Essa é a mulher que sonhava outra profissão, mas escolheu a segurança. A que guardou o vestido novo para uma ocasião que nunca chegou. A que quis dizer não e disse sim, de novo. A que adiou o próprio desejo tantas vezes que o adiamento virou hábito.
Cuidamos de todos. Esquecemos de perguntar quem cuidava dela.
Aprendemos a administrar a casa. Perdemos a prática de administrar os próprios sonhos.
Ficamos fortes para os outros. Ficamos estranhas para nós mesmas.

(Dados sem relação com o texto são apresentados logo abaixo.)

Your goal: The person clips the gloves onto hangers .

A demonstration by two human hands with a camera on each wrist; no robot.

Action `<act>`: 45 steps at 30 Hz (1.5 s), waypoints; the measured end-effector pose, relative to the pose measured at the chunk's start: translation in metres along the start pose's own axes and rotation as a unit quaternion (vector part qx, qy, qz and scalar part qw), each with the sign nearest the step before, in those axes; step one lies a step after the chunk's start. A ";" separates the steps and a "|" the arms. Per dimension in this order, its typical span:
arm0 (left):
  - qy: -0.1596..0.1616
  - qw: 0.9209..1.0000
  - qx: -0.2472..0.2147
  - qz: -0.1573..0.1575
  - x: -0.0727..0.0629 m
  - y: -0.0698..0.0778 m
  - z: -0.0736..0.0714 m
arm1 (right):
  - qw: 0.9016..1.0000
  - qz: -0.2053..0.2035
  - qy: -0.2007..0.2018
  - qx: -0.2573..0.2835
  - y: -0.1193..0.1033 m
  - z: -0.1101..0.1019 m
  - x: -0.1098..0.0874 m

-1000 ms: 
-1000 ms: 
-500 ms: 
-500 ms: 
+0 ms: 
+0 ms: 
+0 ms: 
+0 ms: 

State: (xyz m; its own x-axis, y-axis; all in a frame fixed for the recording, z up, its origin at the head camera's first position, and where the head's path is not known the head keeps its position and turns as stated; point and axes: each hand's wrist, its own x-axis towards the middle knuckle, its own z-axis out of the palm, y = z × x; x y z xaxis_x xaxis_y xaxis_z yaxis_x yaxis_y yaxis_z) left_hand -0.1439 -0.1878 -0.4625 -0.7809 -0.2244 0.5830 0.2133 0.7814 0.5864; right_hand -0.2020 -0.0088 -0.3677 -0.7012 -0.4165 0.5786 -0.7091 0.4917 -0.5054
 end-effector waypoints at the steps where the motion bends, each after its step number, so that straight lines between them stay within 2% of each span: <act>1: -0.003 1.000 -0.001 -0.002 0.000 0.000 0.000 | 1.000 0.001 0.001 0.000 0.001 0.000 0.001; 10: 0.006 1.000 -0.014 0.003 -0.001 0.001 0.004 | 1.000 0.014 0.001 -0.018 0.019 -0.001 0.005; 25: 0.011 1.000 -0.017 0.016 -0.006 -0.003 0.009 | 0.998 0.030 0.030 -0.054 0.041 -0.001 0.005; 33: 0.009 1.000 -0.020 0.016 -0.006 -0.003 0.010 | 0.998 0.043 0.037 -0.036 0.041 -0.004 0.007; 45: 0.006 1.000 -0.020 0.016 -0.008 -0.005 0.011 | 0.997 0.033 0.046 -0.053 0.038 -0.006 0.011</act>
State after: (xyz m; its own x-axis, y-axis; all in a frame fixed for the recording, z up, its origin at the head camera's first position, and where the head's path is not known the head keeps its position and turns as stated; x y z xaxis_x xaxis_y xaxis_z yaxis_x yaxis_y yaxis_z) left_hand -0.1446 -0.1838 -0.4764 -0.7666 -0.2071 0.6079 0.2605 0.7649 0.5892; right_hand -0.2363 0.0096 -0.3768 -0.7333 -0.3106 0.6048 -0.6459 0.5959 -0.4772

#semfiltro: às vezes, o que chamamos de “falta de tempo” é, na verdade, falta de coragem para admitir que ela ainda está esperando e que continuar adiando dói mais do que enfrentar o reencontro.
A poeta Cecília Meireles escreveu, no poema “Reinvenção”, que “A vida só é possível reinventada”, como se existir de verdade fosse, sempre, um gesto de recomeço (Cecília Meireles, “Reinvenção”, em Vaga Música, 1942). Talvez o reencontro com essa mulher seja exatamente isso: não voltar ao que ela era, mas reinventar quem ela pode ser agora, com tudo o que aprendeu enquanto esperava.
E se, hoje, você parasse por um instante e perguntasse: o que era importante para mim antes de eu aprender a adiar?
Na Verse, acreditamos que voltar para si não é resgatar o passado. É reconhecer quem você se tornou, e abrir espaço para que essa mulher, enfim, apareça.
Que você se reencontre. Sem pressa, sem culpa. Só presença.